◆ Task
Set down the entries again word for word, without any of the images.

◆ Data for review
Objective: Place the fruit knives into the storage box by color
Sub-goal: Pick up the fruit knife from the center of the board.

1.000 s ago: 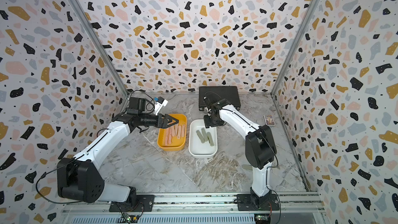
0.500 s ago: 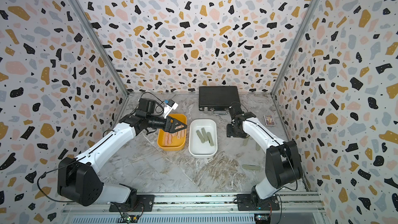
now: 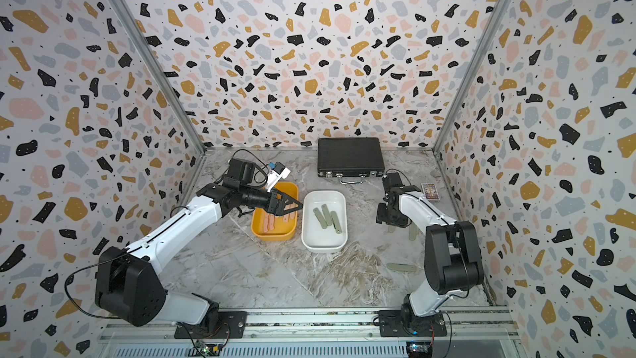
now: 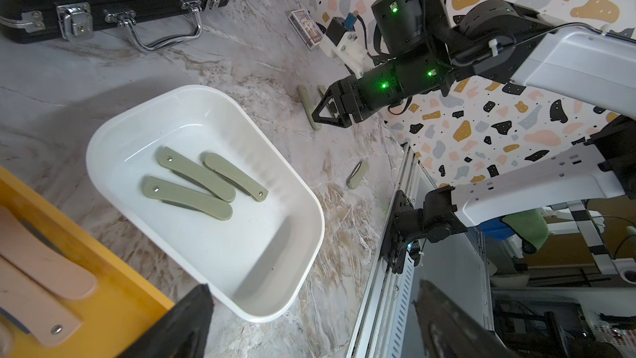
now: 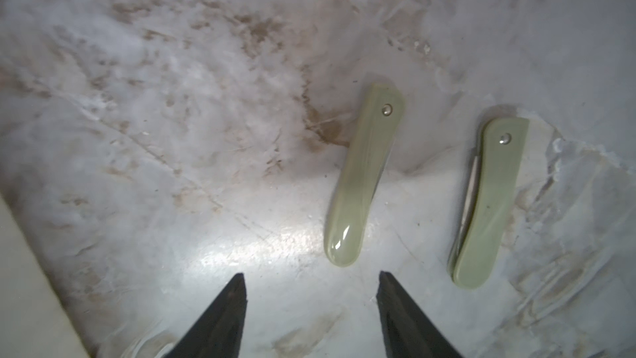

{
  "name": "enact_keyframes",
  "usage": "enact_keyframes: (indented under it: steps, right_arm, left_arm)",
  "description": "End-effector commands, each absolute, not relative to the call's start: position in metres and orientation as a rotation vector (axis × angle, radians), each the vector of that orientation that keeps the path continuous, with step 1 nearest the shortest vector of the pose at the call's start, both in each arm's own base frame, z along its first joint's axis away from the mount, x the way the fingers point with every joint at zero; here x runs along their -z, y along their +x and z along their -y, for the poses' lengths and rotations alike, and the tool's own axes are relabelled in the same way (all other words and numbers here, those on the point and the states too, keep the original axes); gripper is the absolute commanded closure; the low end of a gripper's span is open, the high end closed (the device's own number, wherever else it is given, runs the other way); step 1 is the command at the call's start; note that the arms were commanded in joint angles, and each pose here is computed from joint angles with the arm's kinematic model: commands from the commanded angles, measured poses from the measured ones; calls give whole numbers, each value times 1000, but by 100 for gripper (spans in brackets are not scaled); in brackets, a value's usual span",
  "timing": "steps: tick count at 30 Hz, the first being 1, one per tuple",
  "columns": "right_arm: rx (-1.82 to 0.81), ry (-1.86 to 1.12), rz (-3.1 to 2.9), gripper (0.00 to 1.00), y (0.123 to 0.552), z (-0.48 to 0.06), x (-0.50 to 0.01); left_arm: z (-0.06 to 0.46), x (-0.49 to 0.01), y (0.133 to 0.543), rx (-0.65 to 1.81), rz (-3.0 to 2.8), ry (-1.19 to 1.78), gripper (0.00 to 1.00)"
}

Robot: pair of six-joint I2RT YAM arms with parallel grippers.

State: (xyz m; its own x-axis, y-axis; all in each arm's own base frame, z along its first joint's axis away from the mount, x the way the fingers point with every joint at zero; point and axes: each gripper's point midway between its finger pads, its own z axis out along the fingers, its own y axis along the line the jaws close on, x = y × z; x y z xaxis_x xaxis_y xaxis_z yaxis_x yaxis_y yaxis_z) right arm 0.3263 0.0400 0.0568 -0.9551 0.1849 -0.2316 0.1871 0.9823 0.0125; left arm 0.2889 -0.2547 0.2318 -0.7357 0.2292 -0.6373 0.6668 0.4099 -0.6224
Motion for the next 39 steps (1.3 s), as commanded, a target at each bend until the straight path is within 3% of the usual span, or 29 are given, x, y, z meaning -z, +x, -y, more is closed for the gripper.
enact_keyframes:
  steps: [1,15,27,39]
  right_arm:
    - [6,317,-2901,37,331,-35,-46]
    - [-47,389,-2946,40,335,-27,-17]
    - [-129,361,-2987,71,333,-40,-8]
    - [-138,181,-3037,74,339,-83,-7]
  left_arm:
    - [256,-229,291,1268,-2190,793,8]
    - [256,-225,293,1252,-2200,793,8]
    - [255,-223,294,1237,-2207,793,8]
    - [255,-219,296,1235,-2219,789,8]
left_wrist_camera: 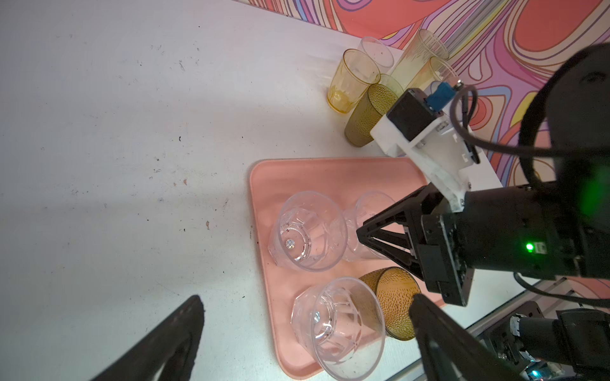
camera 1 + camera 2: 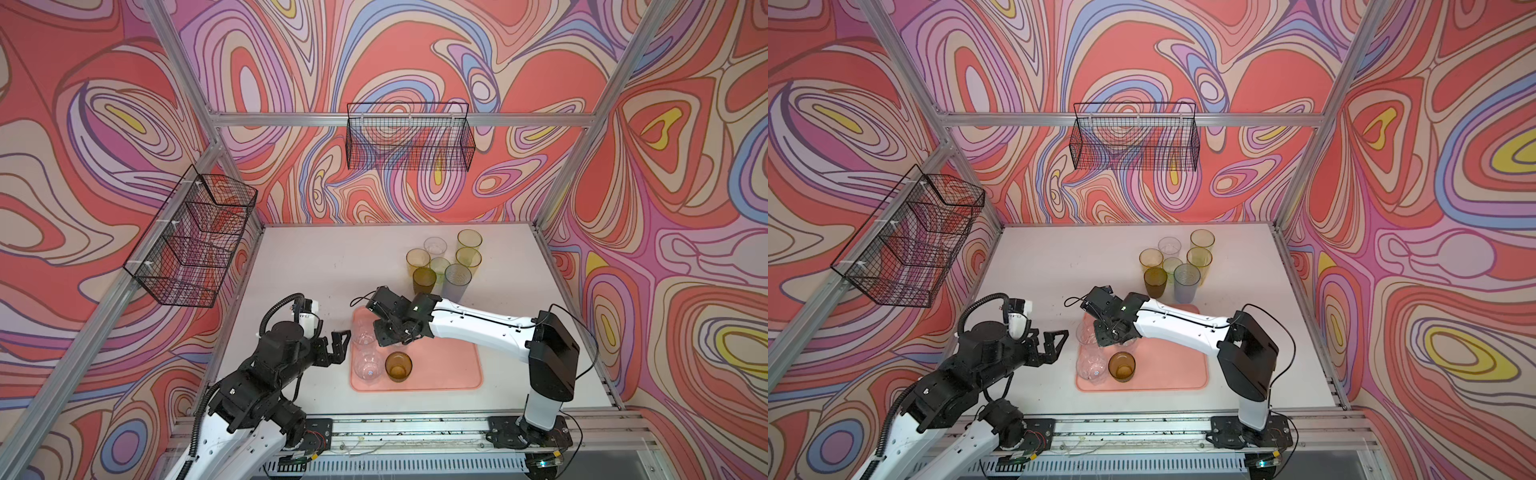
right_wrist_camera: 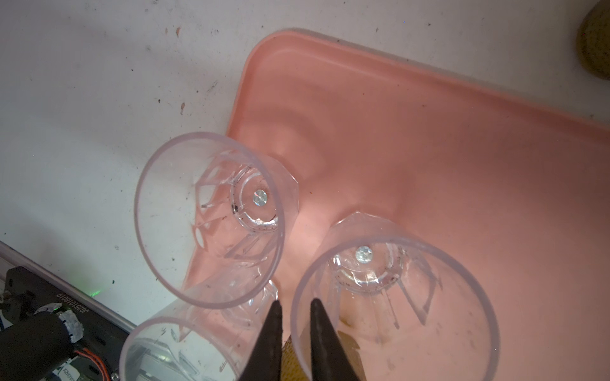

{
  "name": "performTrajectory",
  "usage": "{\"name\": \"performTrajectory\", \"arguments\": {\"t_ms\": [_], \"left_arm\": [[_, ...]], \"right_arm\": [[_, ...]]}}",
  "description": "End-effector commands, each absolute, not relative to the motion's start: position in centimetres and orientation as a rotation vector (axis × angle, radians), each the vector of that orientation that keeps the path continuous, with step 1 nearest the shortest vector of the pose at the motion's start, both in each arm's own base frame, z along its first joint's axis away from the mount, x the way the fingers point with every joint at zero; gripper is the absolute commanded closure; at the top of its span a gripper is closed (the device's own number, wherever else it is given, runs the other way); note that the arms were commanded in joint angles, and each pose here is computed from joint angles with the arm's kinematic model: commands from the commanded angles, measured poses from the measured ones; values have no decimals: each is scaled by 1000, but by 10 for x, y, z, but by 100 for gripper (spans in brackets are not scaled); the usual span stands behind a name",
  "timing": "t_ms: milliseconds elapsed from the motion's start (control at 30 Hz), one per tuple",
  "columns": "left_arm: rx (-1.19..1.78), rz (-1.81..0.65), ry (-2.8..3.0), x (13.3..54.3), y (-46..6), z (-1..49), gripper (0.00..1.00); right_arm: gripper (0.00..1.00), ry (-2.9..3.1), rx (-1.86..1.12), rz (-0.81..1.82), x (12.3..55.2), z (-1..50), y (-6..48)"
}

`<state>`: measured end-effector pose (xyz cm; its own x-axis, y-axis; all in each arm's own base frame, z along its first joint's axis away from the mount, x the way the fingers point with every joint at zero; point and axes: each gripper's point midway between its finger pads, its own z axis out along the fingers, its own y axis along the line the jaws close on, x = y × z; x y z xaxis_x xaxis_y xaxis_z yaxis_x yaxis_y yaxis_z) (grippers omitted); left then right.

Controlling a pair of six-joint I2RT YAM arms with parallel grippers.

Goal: Place the glasses into the tray
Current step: Place the glass on the tray.

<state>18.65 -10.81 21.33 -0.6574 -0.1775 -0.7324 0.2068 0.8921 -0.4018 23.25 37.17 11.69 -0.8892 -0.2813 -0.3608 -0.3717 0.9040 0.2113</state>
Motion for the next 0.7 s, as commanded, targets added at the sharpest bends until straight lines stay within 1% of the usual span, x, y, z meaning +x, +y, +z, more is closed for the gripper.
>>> {"name": "performTrajectory", "arguments": {"t_ms": [0,133,267,300,367,433,500,533,600,667], "left_arm": [[-3,-564,2237,185,-103,208,0],[-2,-561,2239,186,-104,208,0],[3,-558,2248,186,-105,208,0],[3,-554,2248,187,-105,208,0],[-5,-550,2245,188,-104,208,0],[-13,-551,2241,188,-104,209,0],[-27,-557,2238,189,-104,210,0],[-38,-563,2234,190,-104,210,0],[-56,-579,2234,192,-105,210,0],[-65,-599,2234,194,-109,212,0]], "right_arm": [[83,2715,-489,415,235,127,379],[82,2690,-476,460,235,143,381],[77,2668,-465,465,237,151,379],[74,2646,-454,484,237,162,377],[68,2633,-449,486,237,168,374],[57,2624,-437,474,237,172,370],[49,2615,-429,451,239,175,365],[42,2608,-423,436,239,177,361],[37,2595,-410,415,240,180,354],[30,2572,-391,405,240,185,345]]}}
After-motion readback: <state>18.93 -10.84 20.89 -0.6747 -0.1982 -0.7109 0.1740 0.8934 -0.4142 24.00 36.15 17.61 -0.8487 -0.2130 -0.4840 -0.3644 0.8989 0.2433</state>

◆ Task response
Objective: Place the fruit knives into the storage box by color
Sub-goal: Pick up the fruit knife from the center of the board.

1.000 s ago: 
0.500 s ago: 
now: 
now: 
now: 

{
  "name": "enact_keyframes",
  "usage": "enact_keyframes: (indented under it: steps, right_arm, left_arm)",
  "description": "End-effector commands, each absolute, not relative to the call's start: position in metres and orientation as a rotation vector (axis × angle, radians), each the vector of that orientation that keeps the path continuous, with step 1 nearest the shortest vector of the pose at the call's start, both in each arm's own base frame, z along its first joint's axis away from the mount, x the way the fingers point with every joint at zero; here x runs along their -z, y along their +x and z along their -y, for the poses' lengths and rotations alike, and the tool's own axes are relabelled in the same way (all other words and numbers here, those on the point and the states too, keep the original axes); gripper is the absolute commanded closure; the low end of a gripper's span is open, the high end closed (the device's own number, wherever else it is given, runs the other way); step 1 is the command at the call's start; note that the arms were commanded in joint angles, and each pose here is computed from joint angles with the arm's kinematic model: commands from the commanded angles, measured poses from the measured ones; calls give whole numbers, each value times 1000, but by 100 for gripper (spans in brackets are not scaled); in brackets, a value's usual span",
  "timing": "steps: tick count at 30 Hz, the first being 1, one per tuple",
  "columns": "right_arm: rx (-1.82 to 0.81), ry (-1.86 to 1.12), rz (-3.1 to 2.9), gripper (0.00 to 1.00), y (0.123 to 0.552), z (-0.48 to 0.06), x (-0.50 to 0.01); left_arm: z (-0.06 to 0.46), x (-0.49 to 0.01), y (0.133 to 0.543), rx (-0.65 to 1.81), rz (-3.0 to 2.8), ry (-1.19 to 1.78), gripper (0.00 to 1.00)"
}

Robot: pair of six-joint I2RT YAM arms with parallel grippers.

State: (xyz m; its own x-axis, y-axis; all in each arm's own base frame, z along its first joint's axis away from the mount, x the way the fingers point with every joint at zero; point and axes: each gripper's point midway between its finger pads, its own z axis out along the fingers, its own y axis along the line the jaws close on, x = y × z; x y z xaxis_x xaxis_y xaxis_z yaxis_x yaxis_y yaxis_z) right arm 0.3263 0.0400 0.0568 -0.9551 0.1849 -0.2316 0.1871 0.9823 0.0125; left arm 0.2889 -0.2547 0.2318 -0.7357 0.2292 -0.6373 0.6668 0.4099 -0.6224
Motion for the next 39 steps (1.3 s), as commanded, a target at each bend until the straight path is within 3% of the usual span, or 29 are given, x, y, z meaning -z, +x, -y, more is closed for the gripper.
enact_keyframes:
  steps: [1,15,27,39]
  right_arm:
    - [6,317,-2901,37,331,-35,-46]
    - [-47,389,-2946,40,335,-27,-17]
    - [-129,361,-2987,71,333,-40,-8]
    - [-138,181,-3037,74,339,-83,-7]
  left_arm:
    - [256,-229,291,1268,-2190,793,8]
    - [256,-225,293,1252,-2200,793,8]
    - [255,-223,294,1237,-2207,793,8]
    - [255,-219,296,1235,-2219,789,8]
left_wrist_camera: 
camera 1 + camera 2: 
right_wrist_camera: 

{
  "name": "performTrajectory",
  "usage": "{\"name\": \"performTrajectory\", \"arguments\": {\"t_ms\": [_], \"left_arm\": [[_, ...]], \"right_arm\": [[_, ...]]}}",
  "description": "End-effector commands, each absolute, not relative to the motion's start: position in centimetres and orientation as a rotation vector (axis × angle, radians), each the vector of that orientation that keeps the path continuous, with step 1 nearest the shortest vector of the pose at the motion's start, both in each arm's own base frame, z along its first joint's axis away from the mount, x the way the fingers point with every joint at zero; gripper is the absolute commanded closure; at the top of its span a gripper is closed (the device's own number, wherever else it is given, runs the other way); note that the arms were commanded in joint angles, and each pose here is computed from joint angles with the arm's kinematic model: commands from the commanded angles, measured poses from the measured ones; values have no decimals: each is scaled by 1000, but by 10 for x, y, z, but by 100 for gripper (spans in brackets are not scaled); the usual span stands behind a name",
  "timing": "t_ms: milliseconds elapsed from the motion's start (control at 30 Hz), one per tuple",
  "columns": "left_arm: rx (-1.19..1.78), rz (-1.81..0.65), ry (-2.8..3.0), x (13.3..54.3), y (-46..6), z (-1..49), gripper (0.00..1.00); right_arm: gripper (0.00..1.00), ry (-2.9..3.1), rx (-1.86..1.12), rz (-0.81..1.82), x (12.3..55.2), z (-1..50), y (-6..48)"
}

`<state>`: measured end-effector pose (xyz cm; its own x-axis, y-axis; all in each arm's own base frame, z along its first joint's axis away from the mount, x the way the fingers point with every joint at zero; point and axes: each gripper's point midway between its finger pads, its own z axis out along the fingers, its own y axis along the line the jaws close on, x = y × z; x y z xaxis_x xaxis_y xaxis_z yaxis_x yaxis_y yaxis_z) (grippers omitted); left then right.

Controlling a pair of six-joint I2RT YAM arms with parallel grippers.

Goal: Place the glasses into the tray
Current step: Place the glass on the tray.

<state>18.65 -10.81 21.33 -0.6574 -0.1775 -0.7324 0.2068 0.8921 -0.4018 23.25 37.17 11.69 -0.8892 -0.2813 -0.3608 -0.3717 0.9040 0.2113</state>
Motion for the next 0.7 s, as commanded, targets added at the sharpest bends until straight lines stay within 1% of the usual span, x, y, z meaning +x, +y, +z, more is closed for the gripper.
>>> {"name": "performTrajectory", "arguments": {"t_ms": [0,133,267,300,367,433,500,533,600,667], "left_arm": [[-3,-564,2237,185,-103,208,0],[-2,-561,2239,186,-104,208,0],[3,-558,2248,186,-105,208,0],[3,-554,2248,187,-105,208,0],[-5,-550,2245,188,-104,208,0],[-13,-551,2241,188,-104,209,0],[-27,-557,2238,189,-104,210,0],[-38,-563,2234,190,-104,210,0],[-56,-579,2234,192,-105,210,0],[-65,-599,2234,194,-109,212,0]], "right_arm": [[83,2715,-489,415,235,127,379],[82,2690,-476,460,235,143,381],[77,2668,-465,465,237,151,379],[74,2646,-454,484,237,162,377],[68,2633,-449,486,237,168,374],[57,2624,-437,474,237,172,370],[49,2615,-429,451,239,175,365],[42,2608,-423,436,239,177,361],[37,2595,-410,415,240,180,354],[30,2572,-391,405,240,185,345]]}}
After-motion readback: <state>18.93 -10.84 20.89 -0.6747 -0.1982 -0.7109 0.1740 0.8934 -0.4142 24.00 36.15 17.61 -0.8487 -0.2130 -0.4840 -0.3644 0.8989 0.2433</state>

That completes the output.